§ PROBLEM REQUIREMENTS:
Exactly the lines from the start of the data through the line containing "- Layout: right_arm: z" should be output, with both ends kept and nothing added.

[RECORDED INFORMATION]

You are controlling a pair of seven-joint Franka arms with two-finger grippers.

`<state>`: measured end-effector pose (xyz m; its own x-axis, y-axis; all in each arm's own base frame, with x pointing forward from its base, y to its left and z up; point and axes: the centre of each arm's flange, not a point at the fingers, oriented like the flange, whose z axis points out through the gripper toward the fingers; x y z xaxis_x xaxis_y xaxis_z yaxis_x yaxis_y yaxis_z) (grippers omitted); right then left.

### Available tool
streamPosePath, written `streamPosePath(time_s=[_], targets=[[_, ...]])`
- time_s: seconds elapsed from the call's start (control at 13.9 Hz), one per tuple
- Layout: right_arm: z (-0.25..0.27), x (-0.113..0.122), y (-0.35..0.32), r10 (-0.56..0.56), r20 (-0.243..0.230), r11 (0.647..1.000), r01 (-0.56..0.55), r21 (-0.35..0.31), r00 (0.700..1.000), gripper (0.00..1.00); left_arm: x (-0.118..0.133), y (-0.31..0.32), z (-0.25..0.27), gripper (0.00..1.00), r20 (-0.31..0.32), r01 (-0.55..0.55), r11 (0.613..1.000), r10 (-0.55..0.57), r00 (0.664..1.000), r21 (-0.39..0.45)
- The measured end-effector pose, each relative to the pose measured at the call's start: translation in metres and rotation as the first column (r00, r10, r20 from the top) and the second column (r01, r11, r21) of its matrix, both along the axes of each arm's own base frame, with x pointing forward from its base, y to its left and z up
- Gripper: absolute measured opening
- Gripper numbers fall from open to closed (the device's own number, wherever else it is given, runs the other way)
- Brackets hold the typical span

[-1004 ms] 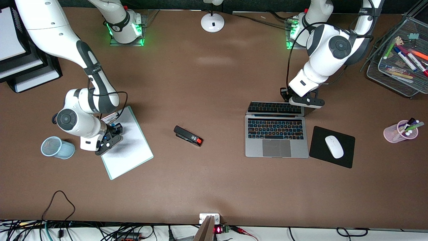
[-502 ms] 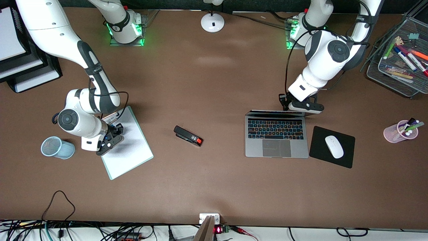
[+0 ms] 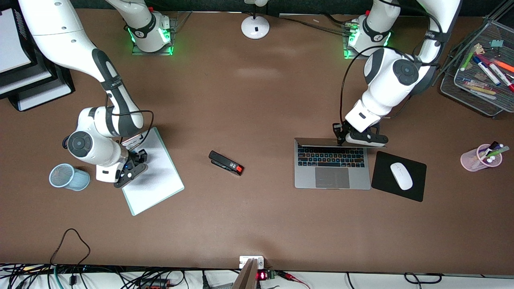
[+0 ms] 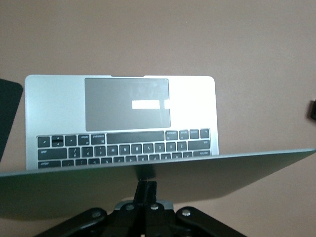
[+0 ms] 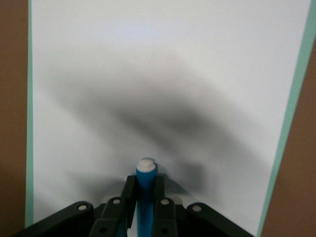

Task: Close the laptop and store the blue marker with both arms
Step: 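Push the laptop lid down with the left gripper while the right gripper lifts the marker, then press the lid shut with the left gripper while the right gripper carries the marker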

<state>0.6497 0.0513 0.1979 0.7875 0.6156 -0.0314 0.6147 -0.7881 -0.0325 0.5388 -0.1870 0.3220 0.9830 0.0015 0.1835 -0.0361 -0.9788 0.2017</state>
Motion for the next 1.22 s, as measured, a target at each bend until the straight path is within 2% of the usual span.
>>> streamPosePath(time_s=[0.5, 0.79, 1.0, 1.22], targets=[[0.058, 0.031, 0.000, -0.003, 0.002, 1.000, 0.003, -0.003, 1.000, 0.18, 0.031, -0.001, -0.026, 0.01, 0.018, -0.017, 1.000, 0.018, 1.000, -0.026], [0.115, 0.041, 0.005, 0.024, 0.036, 1.000, -0.024, 0.002, 0.999, 0.18, 0.046, -0.001, -0.039, 0.01, 0.022, -0.029, 0.999, 0.030, 0.999, -0.038], [0.159, 0.043, 0.005, 0.059, 0.034, 0.996, -0.061, 0.065, 0.998, 0.18, 0.053, 0.002, -0.062, 0.01, 0.048, -0.046, 0.998, 0.048, 0.998, -0.047], [0.191, 0.046, -0.026, 0.142, 0.048, 0.981, -0.147, 0.130, 0.989, 0.18, 0.059, 0.005, -0.085, 0.01, 0.070, -0.052, 0.997, 0.056, 0.996, -0.053]])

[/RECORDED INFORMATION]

§ YOUR SOLUTION:
You are controlling a pair of seven-joint Franka arms with two-finger grippers.

`<state>`: measured end-effector pose (xyz m; its own x-axis, y-axis; all in each arm's own base frame, with x pointing forward from its base, y to its left and z up; point and axes: the centre of each arm's flange, not a point at the fingers, oriented like the flange, whose z axis points out through the gripper toward the fingers; x y z xaxis_x xaxis_y xaxis_z yaxis_x yaxis_y yaxis_z) (grippers omitted); right then left.

### Available tool
streamPosePath, written `streamPosePath(time_s=[_], targets=[[_, ...]])`
- time_s: seconds elapsed from the call's start (control at 13.9 Hz), one per tuple
- Layout: right_arm: z (-0.25..0.27), x (-0.113..0.122), y (-0.35..0.32), r10 (-0.56..0.56), r20 (-0.243..0.230), r11 (0.647..1.000), r01 (-0.56..0.55), r21 (-0.35..0.31), r00 (0.700..1.000), gripper (0.00..1.00); left_arm: x (-0.118..0.133), y (-0.31..0.32), z (-0.25..0.27), gripper (0.00..1.00), r20 (-0.31..0.32), r01 (-0.55..0.55), r11 (0.613..1.000), r10 (-0.55..0.57), r00 (0.664..1.000), r21 (-0.39..0.45)

There is nothing else to the answer.